### Task brief:
All lines of the material below that include the string "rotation" are to be copied.
....................
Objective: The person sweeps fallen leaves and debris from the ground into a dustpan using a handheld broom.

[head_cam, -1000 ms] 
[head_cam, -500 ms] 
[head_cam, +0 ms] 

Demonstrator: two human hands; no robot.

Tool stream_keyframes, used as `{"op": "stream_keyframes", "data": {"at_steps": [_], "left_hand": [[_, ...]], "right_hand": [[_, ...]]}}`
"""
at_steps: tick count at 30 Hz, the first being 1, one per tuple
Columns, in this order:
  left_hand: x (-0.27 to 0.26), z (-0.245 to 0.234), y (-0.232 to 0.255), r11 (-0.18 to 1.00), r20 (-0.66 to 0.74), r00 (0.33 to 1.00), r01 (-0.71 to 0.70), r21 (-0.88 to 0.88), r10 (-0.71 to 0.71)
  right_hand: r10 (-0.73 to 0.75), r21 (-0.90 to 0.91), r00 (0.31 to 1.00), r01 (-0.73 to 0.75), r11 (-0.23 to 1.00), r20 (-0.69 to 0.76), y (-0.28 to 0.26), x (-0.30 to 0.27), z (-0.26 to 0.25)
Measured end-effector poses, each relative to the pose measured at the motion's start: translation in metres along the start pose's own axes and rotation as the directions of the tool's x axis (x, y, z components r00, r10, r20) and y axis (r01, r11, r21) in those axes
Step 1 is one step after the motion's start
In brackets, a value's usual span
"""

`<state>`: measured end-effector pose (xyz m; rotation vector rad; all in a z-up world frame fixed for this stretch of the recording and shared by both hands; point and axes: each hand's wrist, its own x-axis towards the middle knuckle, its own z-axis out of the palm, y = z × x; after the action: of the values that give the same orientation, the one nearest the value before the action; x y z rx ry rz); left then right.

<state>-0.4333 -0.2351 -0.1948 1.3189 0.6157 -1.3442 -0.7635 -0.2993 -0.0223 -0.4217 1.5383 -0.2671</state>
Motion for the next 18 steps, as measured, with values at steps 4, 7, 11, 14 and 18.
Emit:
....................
### Result of this task:
Measured end-effector poses, each relative to the pose measured at the motion's start: translation in metres along the start pose's own axes and rotation as the directions of the tool's x axis (x, y, z components r00, r10, r20) and y axis (r01, r11, r21) in those axes
`<state>`: measured end-effector pose (xyz m; rotation vector rad; all in a z-up world frame fixed for this stretch of the recording and shared by both hands; point and axes: each hand's wrist, its own x-axis towards the middle knuckle, its own z-axis out of the palm, y = z × x; after the action: of the values that give the same orientation, the one nearest the value before the action; x y z rx ry rz); left then right.

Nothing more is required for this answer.